Multi-year, multi-site temperature logging efforts show a wide diversity in the annual thermal cycles at disparate sites within both regions, but remarkable similarities between similar sites separated by over 1200 km. Generally, Iowa sites have slightly lower mean annual temperatures, principally because of longer and colder winters. A typical annual cycle in either area includes a thermally stratified summer season, at the end of which temperatures reach a maximum of ~10-11°C in late September or early October. Thermal stratification abruptly gives way to an open system, and several months of overall declining temperatures are dominated by precipitous (<24 hr) 4-10°C cooling events and somewhat slower temperature rebounds.

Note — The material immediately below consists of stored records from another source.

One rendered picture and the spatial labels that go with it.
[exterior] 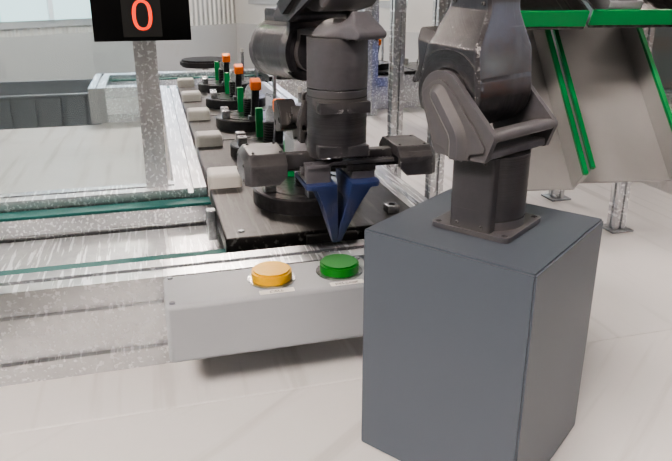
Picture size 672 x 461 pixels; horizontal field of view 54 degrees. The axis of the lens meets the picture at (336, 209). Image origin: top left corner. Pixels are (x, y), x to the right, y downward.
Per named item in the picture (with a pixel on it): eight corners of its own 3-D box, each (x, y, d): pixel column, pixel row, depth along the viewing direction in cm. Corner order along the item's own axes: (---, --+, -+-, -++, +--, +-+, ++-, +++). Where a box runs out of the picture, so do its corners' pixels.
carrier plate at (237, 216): (425, 235, 80) (426, 218, 79) (226, 255, 74) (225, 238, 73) (365, 181, 102) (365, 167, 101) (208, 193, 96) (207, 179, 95)
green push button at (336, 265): (363, 284, 66) (363, 266, 66) (325, 289, 65) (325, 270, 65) (352, 268, 70) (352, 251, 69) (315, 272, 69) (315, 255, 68)
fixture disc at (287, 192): (373, 210, 82) (373, 195, 82) (262, 220, 79) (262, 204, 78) (342, 180, 95) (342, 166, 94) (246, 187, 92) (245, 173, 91)
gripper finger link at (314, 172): (397, 159, 63) (383, 150, 67) (304, 166, 61) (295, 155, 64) (396, 178, 64) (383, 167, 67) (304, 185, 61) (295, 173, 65)
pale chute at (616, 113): (671, 181, 89) (689, 164, 84) (577, 184, 87) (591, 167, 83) (618, 20, 101) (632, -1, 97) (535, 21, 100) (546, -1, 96)
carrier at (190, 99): (296, 120, 148) (295, 63, 144) (187, 125, 142) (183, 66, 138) (277, 102, 170) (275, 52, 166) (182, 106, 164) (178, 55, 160)
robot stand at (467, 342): (510, 519, 49) (537, 275, 43) (359, 442, 57) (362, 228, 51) (575, 425, 60) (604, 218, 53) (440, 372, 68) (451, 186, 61)
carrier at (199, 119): (323, 144, 125) (323, 77, 121) (195, 152, 119) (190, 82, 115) (297, 120, 147) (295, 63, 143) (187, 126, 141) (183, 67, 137)
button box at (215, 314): (381, 335, 67) (382, 279, 65) (169, 365, 62) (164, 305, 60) (360, 304, 73) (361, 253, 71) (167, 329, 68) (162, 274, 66)
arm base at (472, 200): (507, 244, 48) (514, 164, 46) (429, 225, 51) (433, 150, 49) (544, 219, 53) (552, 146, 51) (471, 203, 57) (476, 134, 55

Temperature minima in the talus typically are very close in time and temperature to the coldest ambient conditions in winter. Maximum ice formation occurs in early spring. While ice persists, temperatures may remain at 0°C for many weeks, eventually followed by progressive 0.1 to 0.2°C/day warming until the next annual maximum. The similarity of annual thermal cycles at sites in the two regions suggests air-flow mechanisms may be more alike than the literature implies.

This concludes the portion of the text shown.